Oil prices were down sharply again on Thursday, hitting a low since June 15, as the rapid spread of Covid-19 is leading to drastic measures in Europe limiting crude consumption.
At around 10.50 a.m. GMT (11.50 a.m. CET), a barrel of Brent from the North Sea for December delivery was worth $ 37.88 in London, down 3.20% from Wednesday’s close.
In New York, the US barrel of WTI for the same month dropped 3.48% to 36.09 dollars.
After losing more than 3% on Monday and then more than 5% on Wednesday, the two benchmark contracts fell to their lowest for more than four months.
“The market remains nervous about a second wave of the coronavirus pandemic which has already caused prices to drop during the previous session,” noted Avtar Sandu, analyst at Phillip Futures.
The “new containment measures in Germany and France and the multiplication of Covid-19 cases in the United States have torpedoed oil prices overnight,” added Jeffrey Halley, from Oanda.

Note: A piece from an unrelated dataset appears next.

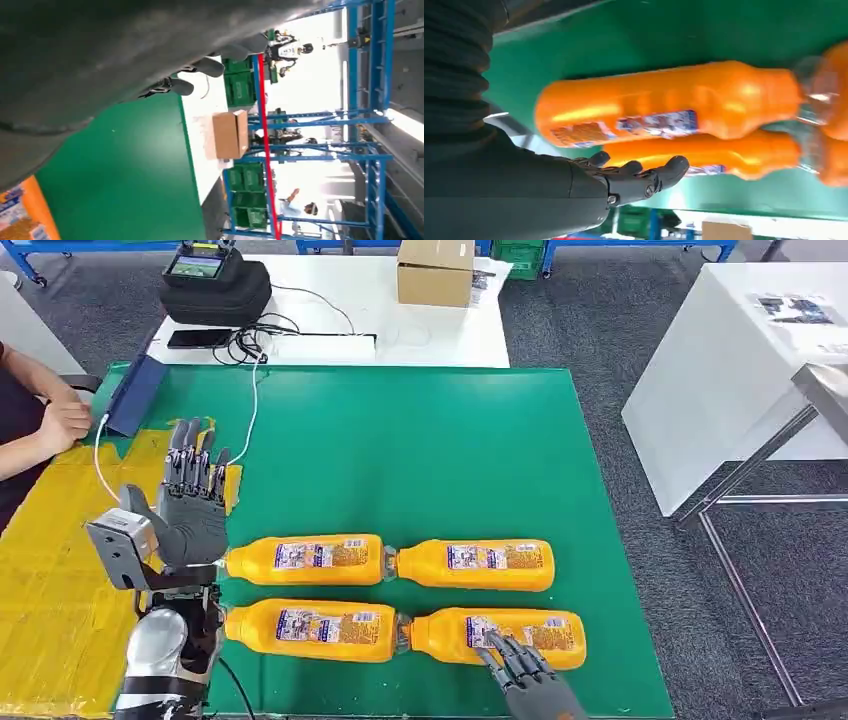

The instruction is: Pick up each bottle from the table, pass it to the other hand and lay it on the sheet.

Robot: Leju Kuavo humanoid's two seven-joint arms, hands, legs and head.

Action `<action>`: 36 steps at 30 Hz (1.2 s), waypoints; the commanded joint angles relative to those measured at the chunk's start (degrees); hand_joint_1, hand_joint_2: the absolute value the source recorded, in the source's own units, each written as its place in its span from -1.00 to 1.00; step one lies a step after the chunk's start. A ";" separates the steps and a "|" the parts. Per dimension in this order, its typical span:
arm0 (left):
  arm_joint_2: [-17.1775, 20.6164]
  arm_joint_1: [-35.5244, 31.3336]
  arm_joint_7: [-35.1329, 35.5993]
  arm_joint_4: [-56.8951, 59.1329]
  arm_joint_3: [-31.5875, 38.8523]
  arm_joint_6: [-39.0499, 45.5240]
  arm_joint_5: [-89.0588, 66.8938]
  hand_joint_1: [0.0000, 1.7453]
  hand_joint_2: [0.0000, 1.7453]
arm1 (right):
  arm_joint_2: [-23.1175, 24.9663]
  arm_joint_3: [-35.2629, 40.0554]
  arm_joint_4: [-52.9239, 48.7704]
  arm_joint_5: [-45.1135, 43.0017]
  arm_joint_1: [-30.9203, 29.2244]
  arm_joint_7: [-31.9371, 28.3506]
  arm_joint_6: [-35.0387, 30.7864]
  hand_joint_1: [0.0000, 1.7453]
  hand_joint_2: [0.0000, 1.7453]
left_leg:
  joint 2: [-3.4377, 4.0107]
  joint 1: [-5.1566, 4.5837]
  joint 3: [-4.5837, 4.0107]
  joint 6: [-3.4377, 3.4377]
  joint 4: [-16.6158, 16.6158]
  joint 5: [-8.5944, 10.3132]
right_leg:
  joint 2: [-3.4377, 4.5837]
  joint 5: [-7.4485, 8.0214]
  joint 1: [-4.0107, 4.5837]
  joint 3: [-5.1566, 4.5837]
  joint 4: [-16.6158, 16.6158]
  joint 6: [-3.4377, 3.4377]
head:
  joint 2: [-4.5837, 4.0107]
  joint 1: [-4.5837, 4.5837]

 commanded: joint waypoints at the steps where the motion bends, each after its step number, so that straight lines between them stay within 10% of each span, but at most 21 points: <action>1: -0.01 0.45 1.42 -0.43 2.69 -1.12 0.05 -1.00 -1.00 | 4.28 -2.29 6.02 3.29 -2.90 2.05 1.70 -1.00 1.00 | -0.03 0.00 0.33 0.10 -0.13 -0.07 | 0.10 -0.03 -0.01 0.28 -0.13 0.04 | 0.00 0.00; 10: -0.14 -0.10 2.66 -0.19 1.76 -1.74 0.22 -1.00 -1.00 | 13.06 -22.73 12.92 3.02 -0.40 -9.34 6.49 -1.00 1.00 | -0.08 0.04 0.30 0.09 -0.14 -0.01 | 0.05 0.02 0.04 0.28 -0.18 0.04 | 0.00 0.00; 22: -0.02 -0.53 3.08 0.31 1.79 -1.64 0.55 -1.00 -1.00 | 16.10 -27.24 15.55 5.36 -0.03 -12.76 9.11 -1.00 1.00 | -0.15 0.00 0.32 0.11 -0.12 -0.02 | 0.00 -0.03 0.01 0.30 -0.14 0.04 | 0.00 0.00; 36: 0.54 -6.09 3.34 7.34 0.13 -1.70 2.04 -1.00 -1.00 | 2.98 -21.90 16.68 -11.31 3.39 -14.02 17.06 -1.00 1.00 | -0.42 -0.08 0.24 0.15 -0.05 0.01 | -0.27 -0.09 -0.06 0.29 -0.06 0.08 | 0.00 -0.02</action>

After Italy, Ireland or the Netherlands, new drastic measures were announced Wednesday evening in France and Germany to counter the spread of Covid-19, measures that severely limit the demand for black gold while supply is increasing, in particular because of the return to the Libyan production market.
This widening gap between supply and demand leads to a surplus situation and, mechanically, an increase in crude stocks.
This is the case in the United States, where they increased by 4.3 million barrels last week according to weekly figures from the US Energy Information Agency (EIA) released Wednesday, while analysts were expecting an increase to be three times less.
In addition, “two-thirds of American production in the Gulf of Mexico is at a standstill,” Mr. Sandu reported due to the passage of Hurricane Zeta over an area concentrating refineries and oil platforms.
Zeta made landfall on Wednesday afternoon near New Orleans, Louisiana, with winds of up to 130 km / h, after losing power slightly, according to the National Hurricane Center (NHC ).